That is the question! When analyzing this issue there are three points to consider: the person’s right to choose what is good or not good for him or her; a parent’s right to choose what is best for their child; and the rights of the community to which a person making the decision to vaccinate or not vaccinate, belongs to. There are no straightforward answers, but there are a few parameters worth considering when assessing this situation.
In the first point, the right of a person to choose what is best for him or her, the answer is the simplest. The person should be able to choose to do with his or her body whatever it is that they consider is best for themselves, including having a vaccine for a disease, or not. It is the same as if one chooses to exercise or not, eat healthily or not, inject heroin or not; it surely must be up to each individual. The only caveat to this conclusion is when taking into account the type of disease the person is considering being vaccinated for. Specifically, the decision cannot be left up to the person if the disease is too contagious.

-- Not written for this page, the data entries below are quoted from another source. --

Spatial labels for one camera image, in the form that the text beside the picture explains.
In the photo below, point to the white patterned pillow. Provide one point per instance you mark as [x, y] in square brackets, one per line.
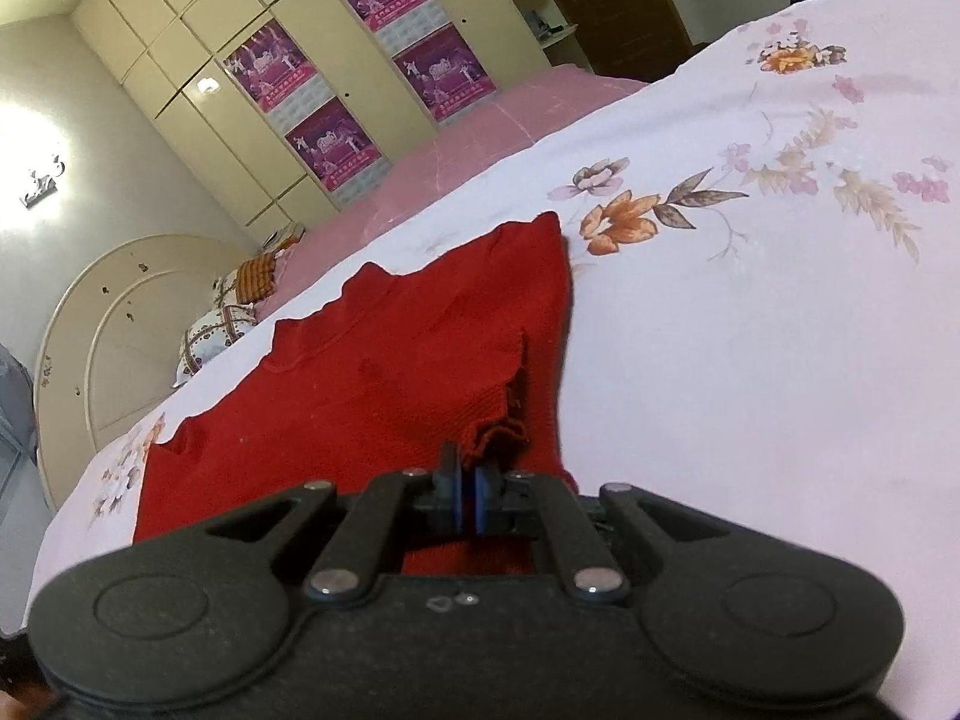
[214, 337]

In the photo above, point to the floral white bed cover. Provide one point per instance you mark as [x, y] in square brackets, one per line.
[750, 300]

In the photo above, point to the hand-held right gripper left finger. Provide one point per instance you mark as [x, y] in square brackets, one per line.
[451, 491]

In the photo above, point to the pink bed sheet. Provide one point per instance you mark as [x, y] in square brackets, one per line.
[480, 142]

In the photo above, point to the brown wooden door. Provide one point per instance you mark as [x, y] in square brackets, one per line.
[607, 7]

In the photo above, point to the orange knitted item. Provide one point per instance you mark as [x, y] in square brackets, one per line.
[257, 277]

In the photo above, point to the grey object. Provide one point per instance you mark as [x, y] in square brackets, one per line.
[15, 420]

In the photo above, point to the red knit sweater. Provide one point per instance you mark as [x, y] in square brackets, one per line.
[390, 382]

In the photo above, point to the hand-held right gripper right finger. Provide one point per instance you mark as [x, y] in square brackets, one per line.
[486, 499]

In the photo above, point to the cream wardrobe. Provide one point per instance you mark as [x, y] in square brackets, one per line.
[247, 75]

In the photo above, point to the cream round headboard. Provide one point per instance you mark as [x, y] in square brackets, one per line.
[112, 330]

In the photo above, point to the wall light fixture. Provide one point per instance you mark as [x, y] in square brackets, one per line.
[43, 184]

The Covid-19 pandemic has shed light on this situation. People should adhere to the orders of social distancing and isolation because if they don’t, the contagious pathogen could infect and seriously harm other individuals. This is the case for all highly contagious diseases, one’s liberty to choose over one’s body ends when that decision affects other individuals in your community. With Covid-19 and other infectious diseases, one must self-quarantine or vaccinate. The rights of a community to stay healthy trump any individual’s choice to be infectious.
Things start getting a little bit trickier when one considers the parent’s right to choose what is best for his or her child. Can a parent choose to risk a child’s health because a parent believes vaccination is worse than the potential for infection? Can a parent choose to have his or her child wear a seatbelt in the car? Can parents choose to feed nothing but Doritos to their kid? Again, the rights of the community trump any person’s choice if that choice endangers others. A school should most definitely require all attendees to have a set of immunizations completed in order to keep everybody healthy. But what if the parent decides to home school the child, effectively self-isolating from the community? Should that parent have the right to choose how to raise their children in any way deemed fit?

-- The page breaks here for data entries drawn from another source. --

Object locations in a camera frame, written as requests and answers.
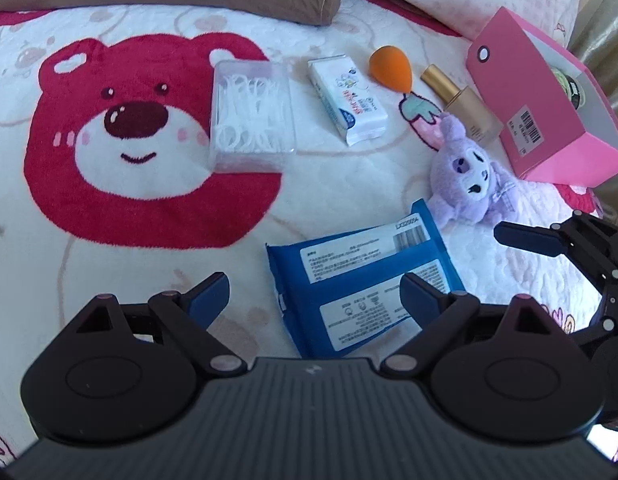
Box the green yarn ball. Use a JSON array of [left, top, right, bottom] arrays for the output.
[[549, 66, 587, 110]]

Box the pink cardboard box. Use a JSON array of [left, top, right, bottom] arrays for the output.
[[466, 6, 618, 187]]

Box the blue wet wipes packet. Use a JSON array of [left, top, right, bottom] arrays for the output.
[[265, 198, 467, 358]]

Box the printed bear blanket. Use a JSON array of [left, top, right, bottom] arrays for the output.
[[0, 0, 605, 461]]

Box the purple plush toy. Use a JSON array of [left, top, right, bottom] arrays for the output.
[[428, 112, 532, 226]]

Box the clear floss pick box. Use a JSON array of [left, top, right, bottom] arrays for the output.
[[209, 59, 296, 173]]

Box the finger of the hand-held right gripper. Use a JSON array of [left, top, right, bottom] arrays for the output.
[[572, 280, 618, 356], [493, 211, 618, 288]]

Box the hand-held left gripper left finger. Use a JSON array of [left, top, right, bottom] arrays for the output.
[[59, 272, 245, 378]]

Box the white tissue pack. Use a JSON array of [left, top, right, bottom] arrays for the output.
[[307, 55, 390, 147]]

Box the orange makeup sponge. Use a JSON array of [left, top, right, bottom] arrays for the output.
[[369, 46, 414, 95]]

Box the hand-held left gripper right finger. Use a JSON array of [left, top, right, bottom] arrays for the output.
[[379, 271, 555, 378]]

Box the gold foundation bottle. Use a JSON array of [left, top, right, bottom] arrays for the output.
[[420, 64, 505, 148]]

If you believe that a parent has no grounds to deny a child’s access to health and safety, that a child has a right to get vaccinated, wear a seatbelt and eat broccoli, then it might be useful to consider the question with the following example. Envision a hypothetical world where scientists discover a solution delivered by injection, administered only in children, that assures that an individual cannot be a homosexual. Considering that in most of the world, homosexual minorities face greater struggles in life, would you too in this case decide to require a child to receive an anti-homosexual shot? And what if it was discovered (however unscientific and absurd this hypothetical situation admittedly is) that homosexuality was caused by a previously undetectable microbe just as contagious as the flu?
It is undoubtedly a tricky situation and the solution is often a nuanced one. Public health should be a government responsibility, and sometimes government should be granted permission to use force against those individuals that threaten the safety, in whatever form, of the rest of society. This too applies when it concerns individuals’ children, because those young human beings have inherent value in themselves, they are not simply an extension of their parents’ freedom to choose.
So when considering this question, one must ask, is this individual’s choice violating the child’s right to be healthy? And is this individual’s decision disregarding the community’s right to be safe? If the answer is yes, and all efforts for persuasion failed, then force against the threat is justified in a free society. It should be mentioned, however, that enforcing mandatory immunizations on individuals would certainly be extremely difficult to carry out. Controlling proper parenting, practically impossible. Hence governments are left with persuasion as the only pragmatic method of guaranteeing the rights of minors, and of communities.